● About this task
The goal is a clean copy of all the data below, with pictures dropped and everything else retyped exactly.

● Records shown
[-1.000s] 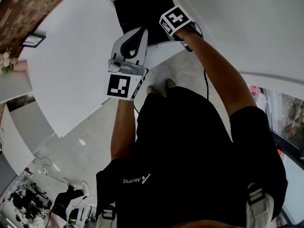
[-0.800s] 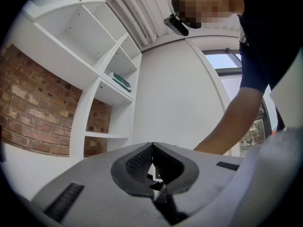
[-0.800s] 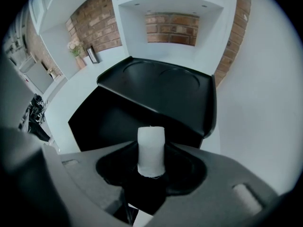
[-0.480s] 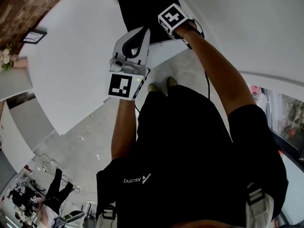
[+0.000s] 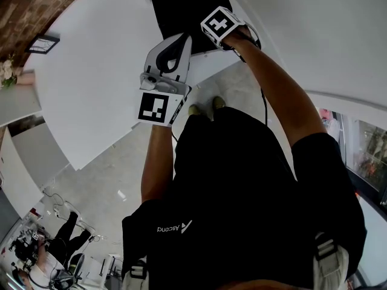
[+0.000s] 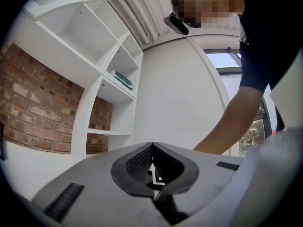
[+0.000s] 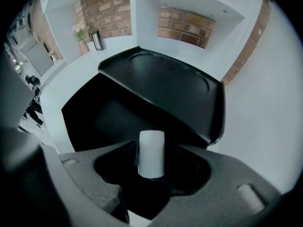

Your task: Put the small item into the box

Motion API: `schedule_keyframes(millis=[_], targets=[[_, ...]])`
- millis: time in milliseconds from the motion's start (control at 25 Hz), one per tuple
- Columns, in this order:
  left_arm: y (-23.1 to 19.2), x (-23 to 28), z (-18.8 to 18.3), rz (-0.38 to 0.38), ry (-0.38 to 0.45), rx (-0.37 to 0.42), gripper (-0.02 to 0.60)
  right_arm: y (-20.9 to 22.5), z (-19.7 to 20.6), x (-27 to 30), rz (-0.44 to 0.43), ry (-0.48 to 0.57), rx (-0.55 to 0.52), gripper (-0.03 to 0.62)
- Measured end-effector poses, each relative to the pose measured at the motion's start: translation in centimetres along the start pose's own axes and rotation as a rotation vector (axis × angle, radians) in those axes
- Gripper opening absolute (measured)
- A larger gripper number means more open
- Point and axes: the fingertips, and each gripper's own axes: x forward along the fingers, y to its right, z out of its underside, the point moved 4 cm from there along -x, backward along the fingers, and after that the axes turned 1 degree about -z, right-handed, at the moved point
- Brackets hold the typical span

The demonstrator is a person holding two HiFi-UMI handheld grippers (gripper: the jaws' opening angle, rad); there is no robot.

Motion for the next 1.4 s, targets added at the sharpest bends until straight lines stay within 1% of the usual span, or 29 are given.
schedule_keyframes(millis=[200,480,800,920,1120,1280,1400], targets=[[0.0,0.4,0.1,0.006,-0.001,-0.005,-0.002,0.3,-0.4,-0.6,-0.015,0.053,0.004,0.215],[0.4,1.3,0.7,0.029,-0.009,0.0,-0.002,0.6,-0.7,-1.7,-0.063,0.138,0.026,0.215],[1.4,2.4,1.2,0.037,-0.035,0.005,-0.002,1.0,-0.1,-4.6,-0.142,0.277,0.066,0.215],[1.7,2.8,1.4,0.037,-0.048,0.007,-0.002,1.0,0.0,-6.6,-0.184,0.378,0.079,0.212],[2.0,3.2,1.3,0.029,-0.063,0.011,-0.002,0.0,-0.5,-11.1,-0.274,0.606,0.055,0.193],[2.7,3.6,1.3,0.029,-0.068,0.02,-0.002,-0.6,-0.3,-14.2,-0.31,0.75,0.057,0.15],[3.3,3.9,1.1,0.026,-0.069,0.023,-0.002,-0.9,0.0,-16.1,-0.323,0.837,0.053,0.116]])
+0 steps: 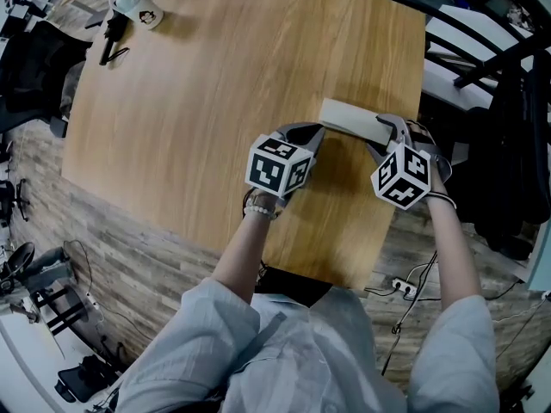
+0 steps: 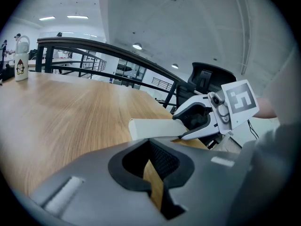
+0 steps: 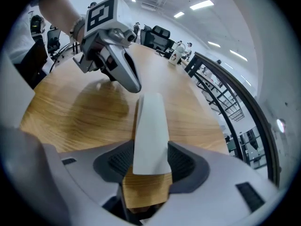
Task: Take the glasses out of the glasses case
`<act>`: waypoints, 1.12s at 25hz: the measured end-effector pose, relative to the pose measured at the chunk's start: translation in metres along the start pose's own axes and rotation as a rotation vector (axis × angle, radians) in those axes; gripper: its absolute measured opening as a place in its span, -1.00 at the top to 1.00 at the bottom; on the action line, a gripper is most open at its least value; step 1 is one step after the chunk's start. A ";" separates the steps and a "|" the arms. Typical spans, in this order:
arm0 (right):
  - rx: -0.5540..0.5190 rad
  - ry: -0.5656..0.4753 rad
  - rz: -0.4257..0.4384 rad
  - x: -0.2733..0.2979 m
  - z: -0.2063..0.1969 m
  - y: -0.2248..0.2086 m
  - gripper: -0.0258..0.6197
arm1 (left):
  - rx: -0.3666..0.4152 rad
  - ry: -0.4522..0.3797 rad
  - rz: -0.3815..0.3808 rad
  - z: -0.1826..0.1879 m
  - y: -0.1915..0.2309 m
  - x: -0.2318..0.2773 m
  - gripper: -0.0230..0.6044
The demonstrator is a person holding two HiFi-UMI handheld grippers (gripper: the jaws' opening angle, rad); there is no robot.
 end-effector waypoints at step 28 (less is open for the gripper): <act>0.200 -0.196 0.174 -0.029 0.000 -0.035 0.74 | 0.063 0.174 -0.014 -0.002 -0.001 0.020 0.92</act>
Point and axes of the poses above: the fingertips, and each gripper's own axes: x forward along the fingers, y to its left, z out of its top, the point moved 3 cm from there along -x, backward along the fingers, and after that the axes turned 14 degrees about z, right-handed, at the moved point
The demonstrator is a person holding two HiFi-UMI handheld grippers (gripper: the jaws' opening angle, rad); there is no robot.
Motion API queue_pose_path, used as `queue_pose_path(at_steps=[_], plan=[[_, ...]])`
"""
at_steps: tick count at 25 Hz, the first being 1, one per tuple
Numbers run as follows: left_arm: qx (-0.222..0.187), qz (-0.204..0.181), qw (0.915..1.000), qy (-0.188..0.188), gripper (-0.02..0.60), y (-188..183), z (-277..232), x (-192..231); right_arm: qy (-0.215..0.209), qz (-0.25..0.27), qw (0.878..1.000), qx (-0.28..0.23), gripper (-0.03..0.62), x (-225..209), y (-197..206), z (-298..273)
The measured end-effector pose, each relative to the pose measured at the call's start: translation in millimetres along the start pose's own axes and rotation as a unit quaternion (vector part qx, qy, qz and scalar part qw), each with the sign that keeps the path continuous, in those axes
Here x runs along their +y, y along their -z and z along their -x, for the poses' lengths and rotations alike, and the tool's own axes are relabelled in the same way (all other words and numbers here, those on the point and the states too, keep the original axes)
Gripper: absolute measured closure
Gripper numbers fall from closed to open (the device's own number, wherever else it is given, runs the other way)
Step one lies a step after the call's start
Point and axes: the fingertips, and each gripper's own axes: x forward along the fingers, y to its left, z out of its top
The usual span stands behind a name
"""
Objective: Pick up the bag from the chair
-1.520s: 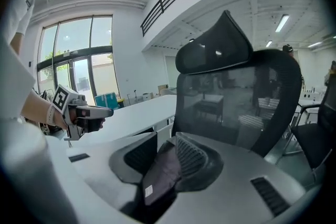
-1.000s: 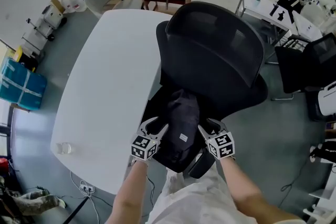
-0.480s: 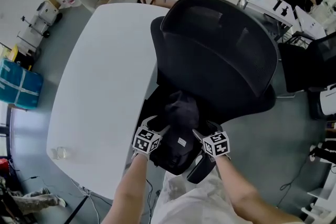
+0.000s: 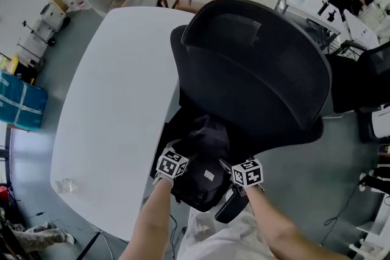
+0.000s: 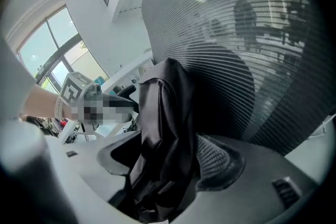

● The completed task
[-1.000s] 
[-0.800s] 
[-0.800s] 
[-0.480s] 
[+0.000s] 
[+0.000s] 
[+0.000s] 

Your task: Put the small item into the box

Motion API: `schedule_keyframes(millis=[_], targets=[[_, ...]])`
- millis: time in milliseconds from the motion's start (control at 25 Hz), one per tuple
- Columns, in this order:
  left_arm: y (-23.1 to 19.2), x (-23 to 28), z (-18.8 to 18.3), rz (-0.38 to 0.38), ry (-0.38 to 0.45), rx (-0.37 to 0.42), gripper (-0.02 to 0.60)
  right_arm: y (-20.9 to 22.5), z (-19.7 to 20.6), x (-27 to 30), rz (-0.44 to 0.43), ry (-0.48 to 0.57), rx (-0.55 to 0.52), gripper (-0.03 to 0.62)
- Measured end-effector poses, each relative to the pose measured at the motion's start: translation in centimetres along the start pose's own axes and rotation as a rotation vector (axis × angle, radians) in those axes
- Gripper opening absolute (measured)
- A larger gripper number means more open
- Point and axes: the fingertips, and each gripper's own axes: x forward along the fingers, y to its right, z out of its underside, the point moved 4 cm from there along -x, backward along the fingers, and after that the axes turned 1 degree about -z, right-handed, at the moved point
- Brackets hold the typical span

The demonstrator is a person holding two HiFi-UMI handheld grippers (gripper: the jaws' opening angle, rad); there is no robot.

Motion for the next 1.4 s, targets added at the sharpest bends until straight lines stay within 1% of the usual span, or 29 are given.
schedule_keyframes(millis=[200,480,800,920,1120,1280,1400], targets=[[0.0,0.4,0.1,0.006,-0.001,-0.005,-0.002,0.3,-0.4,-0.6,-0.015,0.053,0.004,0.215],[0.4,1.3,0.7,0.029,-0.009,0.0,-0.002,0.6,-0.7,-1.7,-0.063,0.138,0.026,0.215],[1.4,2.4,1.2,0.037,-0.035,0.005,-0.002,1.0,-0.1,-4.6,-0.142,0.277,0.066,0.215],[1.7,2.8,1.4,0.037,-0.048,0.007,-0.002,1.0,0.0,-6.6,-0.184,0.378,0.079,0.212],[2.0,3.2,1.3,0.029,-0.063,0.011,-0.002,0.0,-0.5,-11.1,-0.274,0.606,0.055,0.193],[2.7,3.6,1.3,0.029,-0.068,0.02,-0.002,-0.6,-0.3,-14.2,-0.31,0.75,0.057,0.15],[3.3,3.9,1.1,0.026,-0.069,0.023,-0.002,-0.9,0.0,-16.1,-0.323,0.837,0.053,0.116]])
+0 steps: 
+0 steps: 
+0 steps: 
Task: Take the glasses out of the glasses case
`<act>`: waypoints, 1.12s at 25hz: the measured end-effector pose, relative to the pose measured at the chunk's start: translation in metres along the start pose's own axes and rotation as a rotation vector (axis × angle, radians) in those axes; gripper: its absolute measured opening as a place in its span, -1.00 at the top to 1.00 at the bottom; on the action line, a gripper is most open at its least value; step 1 is one step after the chunk's start. A ";" separates the steps and a "|" the arms. Typical spans, in this order:
arm0 (right):
  - rx: -0.5540..0.5190 rad
  - ry: -0.5656..0.4753 rad
  - rz: -0.4257..0.4384 rad
  - x: -0.2733..0.2979 m
  - z: -0.2063..0.1969 m
  - y: -0.2248..0.2086 m
  - gripper: -0.0258..0.6197
arm1 (left):
  - rx: -0.3666..0.4152 rad
  - ry: -0.4522..0.3797 rad
  - rz: -0.3815..0.3808 rad
  - z: -0.1826..0.1879 m
  - y: -0.1915..0.2309 m
  - x: -0.2318..0.2773 m
  - gripper: -0.0230..0.6044
The demonstrator is a person holding two HiFi-UMI handheld grippers (gripper: the jaws' opening angle, rad); there is no robot.
 end-effector waypoints at step 28 (less is open for the gripper): <act>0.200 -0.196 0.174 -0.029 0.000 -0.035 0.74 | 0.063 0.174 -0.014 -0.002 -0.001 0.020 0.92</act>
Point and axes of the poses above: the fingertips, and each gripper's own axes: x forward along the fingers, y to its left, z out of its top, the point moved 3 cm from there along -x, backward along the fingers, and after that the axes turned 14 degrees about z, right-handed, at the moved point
The demonstrator is a person holding two HiFi-UMI handheld grippers (gripper: the jaws' opening angle, rad); there is no robot.
Motion API queue_pose_path, used as `queue_pose_path(at_steps=[_], plan=[[_, ...]])`
"""
at_steps: tick count at 25 Hz, the first being 1, one per tuple
Numbers run as follows: left_arm: qx (-0.222..0.187), qz (-0.204..0.181), qw (0.915..1.000), qy (-0.188..0.188), gripper (-0.02..0.60), y (-188..183), z (-277..232), x (-192..231); right_arm: qy (-0.215..0.209), qz (-0.25..0.27), qw (0.878..1.000), qx (-0.28..0.23), gripper (-0.03..0.62), x (-225..209), y (-197..206), z (-298..273)
The measured end-effector pose, each relative to the pose measured at the call's start: translation in millimetres along the start pose's own axes and rotation as a unit quaternion (vector part qx, qy, qz and scalar part qw), each with the sign that keeps the path continuous, in those axes
Here x runs along their +y, y along their -z and z along their -x, for the poses' lengths and rotations alike, and the tool's own axes are relabelled in the same way (all other words and numbers here, those on the point and the states too, keep the original axes)
Gripper: absolute measured closure
Gripper numbers fall from closed to open (the device's own number, wherever else it is given, runs the other way)
Step one lies a step after the call's start
Point and axes: the fingertips, and each gripper's own axes: x forward along the fingers, y to its left, z out of its top
The usual span stands behind a name
"""
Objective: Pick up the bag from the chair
-1.520s: 
-1.000s: 
-0.480s: 
+0.000s: 
+0.000s: 

Nothing else is required for this exercise.